Daniel Raecke: Im Fall von Martin Kaymer wollen die Kollegen lieber keine zu negative Prognose abgeben. Geschenkt: Natürlich kann Kaymer erstmals den Cut beim Masters schaffen. Aber nach der jüngsten Form und Kaymers Geschichte in Augusta zu urteilen, gibt es mindestens 20 Golfer, denen an diesem Wochenende mehr zuzutrauen ist als dem Deutschen. Meine Prognose: Es wird knapp mit dem Cut.

Welchen Spieler beobachten wir besonders aufmerksam?

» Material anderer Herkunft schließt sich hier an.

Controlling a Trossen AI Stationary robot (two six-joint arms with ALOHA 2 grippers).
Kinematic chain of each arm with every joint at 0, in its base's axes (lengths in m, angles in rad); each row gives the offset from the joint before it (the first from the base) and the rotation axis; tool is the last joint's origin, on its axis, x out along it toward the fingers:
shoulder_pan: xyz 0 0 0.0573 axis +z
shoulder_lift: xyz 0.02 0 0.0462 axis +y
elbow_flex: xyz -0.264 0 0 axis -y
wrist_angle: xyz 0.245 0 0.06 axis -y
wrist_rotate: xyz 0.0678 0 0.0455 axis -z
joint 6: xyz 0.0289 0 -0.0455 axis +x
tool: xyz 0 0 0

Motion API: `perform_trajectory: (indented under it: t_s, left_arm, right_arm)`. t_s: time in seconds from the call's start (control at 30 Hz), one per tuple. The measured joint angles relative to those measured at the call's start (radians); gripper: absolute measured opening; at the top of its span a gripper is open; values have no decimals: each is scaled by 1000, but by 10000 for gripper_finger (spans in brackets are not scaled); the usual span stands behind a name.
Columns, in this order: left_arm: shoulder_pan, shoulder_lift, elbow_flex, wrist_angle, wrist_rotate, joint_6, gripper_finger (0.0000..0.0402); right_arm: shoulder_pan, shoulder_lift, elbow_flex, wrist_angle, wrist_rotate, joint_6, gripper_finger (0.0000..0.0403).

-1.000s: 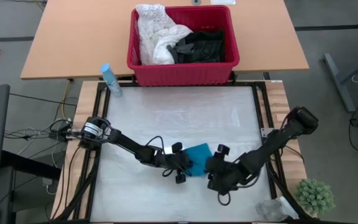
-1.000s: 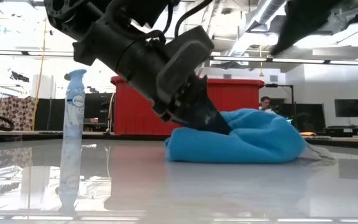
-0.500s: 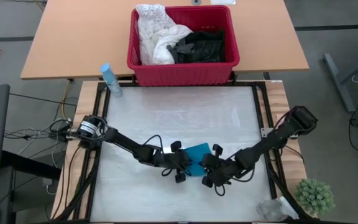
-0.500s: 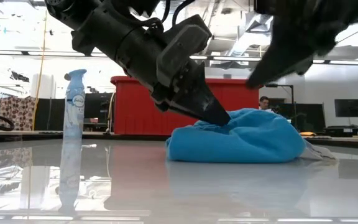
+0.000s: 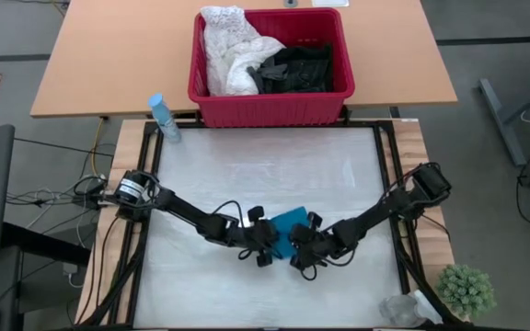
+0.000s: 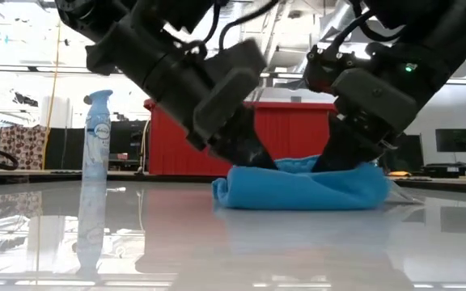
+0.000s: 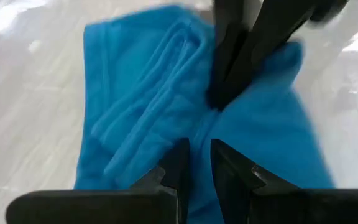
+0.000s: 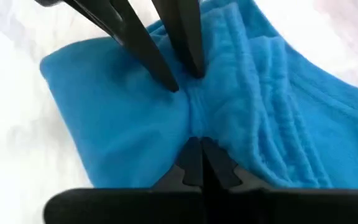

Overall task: Fold laundry
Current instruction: Fold the blue shorts

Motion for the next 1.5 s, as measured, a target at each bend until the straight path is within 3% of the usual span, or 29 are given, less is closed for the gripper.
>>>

Malte Asmus: Bei mir sind es zwei Spieler, auf die ich meinen persönlichen Fokus lege. Zum einen bin ich natürlich auf Rory McIlroy gespannt, wie er sich nach seinem epochalen Einbruch auf der Schlussrunde vor einem Jahr diesmal im Augusta National präsentieren wird. Dass er die 80 mental hervorragend hat verarbeiten können, bewies er ja mit seinem Sieg bei der US Open. Für ihn persönlich hoffe ich, dass er auch hier um den Sieg mitspielen kann. Genau wie übrigens auch Phil Mickelson, den ich seit wir vor einigen Jahren mal einen redaktionsinternen Golfmanager gespielt haben, als Starspieler „meines Teams“ mit besonderem Augenmerk verfolge und trotz der noch nicht so berauschenden Saison als zweimaligen Masters-Sieger in Augusta auch diesmal wieder mit oben auf dem Tippzettel habe.

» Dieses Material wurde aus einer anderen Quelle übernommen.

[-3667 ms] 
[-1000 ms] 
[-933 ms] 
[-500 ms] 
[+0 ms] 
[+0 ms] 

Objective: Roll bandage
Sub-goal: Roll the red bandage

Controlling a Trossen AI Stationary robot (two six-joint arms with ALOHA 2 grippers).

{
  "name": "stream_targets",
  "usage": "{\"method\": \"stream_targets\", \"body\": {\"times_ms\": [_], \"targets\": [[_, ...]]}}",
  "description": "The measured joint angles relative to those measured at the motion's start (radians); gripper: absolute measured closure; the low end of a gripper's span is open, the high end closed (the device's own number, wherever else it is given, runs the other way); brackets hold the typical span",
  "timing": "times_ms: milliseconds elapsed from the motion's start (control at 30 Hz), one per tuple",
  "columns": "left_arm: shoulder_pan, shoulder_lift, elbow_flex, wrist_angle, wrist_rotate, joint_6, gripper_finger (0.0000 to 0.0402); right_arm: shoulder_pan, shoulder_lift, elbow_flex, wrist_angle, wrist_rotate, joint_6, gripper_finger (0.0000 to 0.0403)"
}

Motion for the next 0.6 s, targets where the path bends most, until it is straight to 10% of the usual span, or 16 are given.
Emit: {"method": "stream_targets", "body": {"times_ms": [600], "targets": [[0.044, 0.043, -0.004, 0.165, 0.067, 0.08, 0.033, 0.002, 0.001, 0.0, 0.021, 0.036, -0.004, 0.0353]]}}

Lars Ahrens: Bringt Rory McIlroy dieses Mal seine Mission zu Ende? Belohnt sich Luke Donald endlich mit einem Majorsieg für sein konstant gutes Spiel? Schaffen die einstigen Wunderkinder Adam Scott oder Sergio Garcia den ganz großen Durchbruch? Setzt Hunter Mahan seinen derzeitigen Lauf fort? Stoff für Geschichten gibt es genug, ich persönlich bin aber vor allem sehr gespannt auf den Auftritt eines Mannes, der bisher von sich behaupten kann, jedes Major gewonnen zu haben, bei dem er am Start war. Die Rede ist von Keegan Bradley, der im letzten Jahr in seiner Rookie-Saison auf der US Tour gleich die PGA Championship gewann. Er war erst der dritte Spieler der Geschichte, der bei seinem ersten Majorstart den Titel holte. Dass das kein Ausrutscher war, hat er längst nachgewiesen. Bradley spielt konstant auf einem hohen Niveau und hat in diesem Jahr bei seinen neun Starts immer einen Platz unter den Top-25 belegt. Letzte Woche wies er mit Platz vier bei der Houston Open seine gute Form nach. Erfahrung ist in Augusta zwar angeblich ein wichtiger Faktor, doch ich glaube, dass Bradley mit seiner Unbekümmertheit eine gute Rolle spielen wird.

Daniel Raecke: Die Form der letzten schon fast eineinhalb Jahre spricht für einen guten Auftritt von Bill Haas, wie ich glaube. Adam Scott wird allüberall als möglicher erster australischer Masters-Sieger gehandelt. Aus alter Ryder Cup-Verbundenheit werde ich aber zwei Europäern besonders die Daumen drücken. Neben Sergio Garcia, der sein längeres Tief überwunden zu haben scheint, für den aber angesichts seiner erratischen Performance-Tradition zwischen einem Kampf um den Titel und einem Aus am Freitag alles drin zu sein scheint, würde ich mich sehr für Justin Rose freuen, wenn seine große Konstanz (bei allen vier Majors schon einmal unter den Top Ten) auch mal mit einem Titel belohnt würde.